麻大帅军营辕帐。邱雨浓进来,行了个军礼:“回禀大帅,购卖军火之事,下官已正在办理,一切顺利!”

“好!”麻大帅在修着一具马鞍,抬起脸,在鞍桥上重重拍了一掌:“本帅有了充足的军火,这天下也就无人可怕了!对了,本帅为夺取汗血宝马布下的三步棋,你觉得如何?”

邱雨浓道:“麻帅的这三步棋,步步都是绝棋!”

麻大帅道:“这第一步棋和第二步棋,其实只是出一招连环马!本帅让曲宝蟠和跳跳爷从明处去追夺汗血宝马,借他们的手,把那个在暗里保护着汗血马的神秘之人给引出来,逼着这人露出真身,随后,本帅就来个绝杀!这就是第三步棋的用处——让埋伏着的一个小卒子捅出最后一刀!此人就是豆壳儿!谁也不会想到,这么一个像女子般文弱的戏子,竟会是最后的绝杀者!本帅已经算定,那个神秘的白袍人,一定逃不过本帅的这三步绝杀之棋!只等把那白袍人除了,本帅要夺得汗血宝马,就是举手之劳了!”

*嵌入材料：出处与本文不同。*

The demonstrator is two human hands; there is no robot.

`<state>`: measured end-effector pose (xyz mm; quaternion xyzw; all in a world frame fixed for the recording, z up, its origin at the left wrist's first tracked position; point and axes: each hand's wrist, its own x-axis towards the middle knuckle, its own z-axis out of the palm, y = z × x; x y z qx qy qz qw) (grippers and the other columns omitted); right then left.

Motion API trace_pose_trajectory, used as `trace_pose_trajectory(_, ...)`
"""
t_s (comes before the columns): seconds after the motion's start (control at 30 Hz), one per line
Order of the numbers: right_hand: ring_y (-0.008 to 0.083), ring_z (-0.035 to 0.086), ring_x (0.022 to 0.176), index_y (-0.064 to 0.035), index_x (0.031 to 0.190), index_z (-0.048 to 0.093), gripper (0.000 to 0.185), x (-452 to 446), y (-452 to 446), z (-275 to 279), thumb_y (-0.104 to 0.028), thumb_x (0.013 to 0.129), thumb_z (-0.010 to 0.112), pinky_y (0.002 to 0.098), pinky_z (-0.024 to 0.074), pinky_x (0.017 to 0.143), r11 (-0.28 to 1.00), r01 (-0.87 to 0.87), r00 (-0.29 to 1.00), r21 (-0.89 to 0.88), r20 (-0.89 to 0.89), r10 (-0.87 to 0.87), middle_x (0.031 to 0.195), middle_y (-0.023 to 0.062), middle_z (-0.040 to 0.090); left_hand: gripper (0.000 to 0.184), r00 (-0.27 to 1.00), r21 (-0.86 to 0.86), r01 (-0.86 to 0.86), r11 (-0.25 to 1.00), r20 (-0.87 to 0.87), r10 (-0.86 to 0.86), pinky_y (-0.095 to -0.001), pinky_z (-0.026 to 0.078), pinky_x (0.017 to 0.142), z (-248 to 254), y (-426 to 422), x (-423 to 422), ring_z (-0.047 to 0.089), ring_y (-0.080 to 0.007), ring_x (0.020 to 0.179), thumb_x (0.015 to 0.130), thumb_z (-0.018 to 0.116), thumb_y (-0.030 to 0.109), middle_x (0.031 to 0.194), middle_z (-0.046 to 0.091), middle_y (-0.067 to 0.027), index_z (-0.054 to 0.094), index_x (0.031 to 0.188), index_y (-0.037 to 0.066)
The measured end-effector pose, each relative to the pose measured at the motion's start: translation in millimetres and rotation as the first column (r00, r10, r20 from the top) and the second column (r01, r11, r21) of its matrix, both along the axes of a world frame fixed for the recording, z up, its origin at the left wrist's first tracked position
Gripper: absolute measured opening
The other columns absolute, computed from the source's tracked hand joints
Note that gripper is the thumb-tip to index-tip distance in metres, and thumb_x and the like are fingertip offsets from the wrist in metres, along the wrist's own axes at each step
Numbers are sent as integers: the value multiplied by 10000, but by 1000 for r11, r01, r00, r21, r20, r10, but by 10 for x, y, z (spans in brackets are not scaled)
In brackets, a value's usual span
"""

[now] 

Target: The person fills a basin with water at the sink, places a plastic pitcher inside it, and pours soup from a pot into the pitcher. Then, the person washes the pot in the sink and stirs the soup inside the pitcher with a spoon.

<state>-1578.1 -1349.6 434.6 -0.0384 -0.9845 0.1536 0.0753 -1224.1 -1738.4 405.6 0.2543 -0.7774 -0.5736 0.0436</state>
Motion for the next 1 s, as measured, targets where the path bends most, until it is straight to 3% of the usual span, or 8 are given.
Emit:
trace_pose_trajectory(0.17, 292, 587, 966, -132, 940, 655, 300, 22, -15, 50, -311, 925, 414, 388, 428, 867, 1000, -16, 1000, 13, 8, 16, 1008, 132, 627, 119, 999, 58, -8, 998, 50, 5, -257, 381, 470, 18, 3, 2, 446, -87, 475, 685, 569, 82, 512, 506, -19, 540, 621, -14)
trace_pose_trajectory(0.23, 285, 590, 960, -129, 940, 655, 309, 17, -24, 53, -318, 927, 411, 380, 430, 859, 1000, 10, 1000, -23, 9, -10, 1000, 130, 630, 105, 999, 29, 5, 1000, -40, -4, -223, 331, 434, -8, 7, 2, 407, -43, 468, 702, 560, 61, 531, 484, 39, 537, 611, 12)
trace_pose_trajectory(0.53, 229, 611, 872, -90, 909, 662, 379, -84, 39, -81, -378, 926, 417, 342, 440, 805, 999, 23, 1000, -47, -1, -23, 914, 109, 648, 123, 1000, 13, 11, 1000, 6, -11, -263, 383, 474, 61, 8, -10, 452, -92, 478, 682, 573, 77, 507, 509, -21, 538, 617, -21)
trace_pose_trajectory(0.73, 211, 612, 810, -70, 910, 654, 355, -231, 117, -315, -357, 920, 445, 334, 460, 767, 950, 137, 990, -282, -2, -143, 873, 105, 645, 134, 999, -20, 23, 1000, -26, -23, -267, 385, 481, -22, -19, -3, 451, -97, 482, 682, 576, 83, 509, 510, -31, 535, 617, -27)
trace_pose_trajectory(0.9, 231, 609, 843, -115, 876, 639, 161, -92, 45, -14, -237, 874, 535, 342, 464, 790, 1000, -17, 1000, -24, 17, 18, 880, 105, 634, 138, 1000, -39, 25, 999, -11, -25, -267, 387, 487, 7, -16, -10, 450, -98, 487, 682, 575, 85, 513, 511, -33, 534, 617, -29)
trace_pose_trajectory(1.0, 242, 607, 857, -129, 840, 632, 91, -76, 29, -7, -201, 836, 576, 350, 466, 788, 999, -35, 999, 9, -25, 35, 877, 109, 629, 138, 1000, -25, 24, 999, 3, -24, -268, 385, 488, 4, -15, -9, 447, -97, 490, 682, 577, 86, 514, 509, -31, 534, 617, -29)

“大帅此计绝妙!虽说凭着大帅的兵力,要夺下一匹马,自然是区区小事,可是,既然那个神秘的白袍人能从帅爷的眼皮底下将马夺走,那么,就可见此人已有‘一夫当关,万夫莫开’之勇,大帅纵然是派重兵把汗血马夺来,也只能是枉然。只有除去了此人,大帅夺下了宝马,才能安安稳稳地骑上鞍去!有朝一日,大帅打下了天下,骑上这匹天马,穿上龙袍,当天下人的统帅,那可是……”

两人大笑起来。

邱雨浓道:“不过,下官倒是有个担心,大帅把最后一步的绝杀,让这手无缚鸡之力的豆壳儿去办,怕是……”

“错!”麻大帅笑着道,“这可是你小看了这个戏子了!此人出身贫苦,天生就有着刚烈之禀性,沦为戏子这么多年,他将一个男儿身子出落成天姿国色的女子一般,也就难免受到一群好色男人的百般欺凌。正是如此际逢,更使他炼出了一副铁石心肠,成了一个杀人狂。谁也不会想到,这么一个连走路都一步三摇的戏子,竟在暗中杀死过十三个凌辱了他的男人!”

邱雨浓震惊:“是么?看不出,绝对看不出!可他这般杀人,为什么都能杀成功?”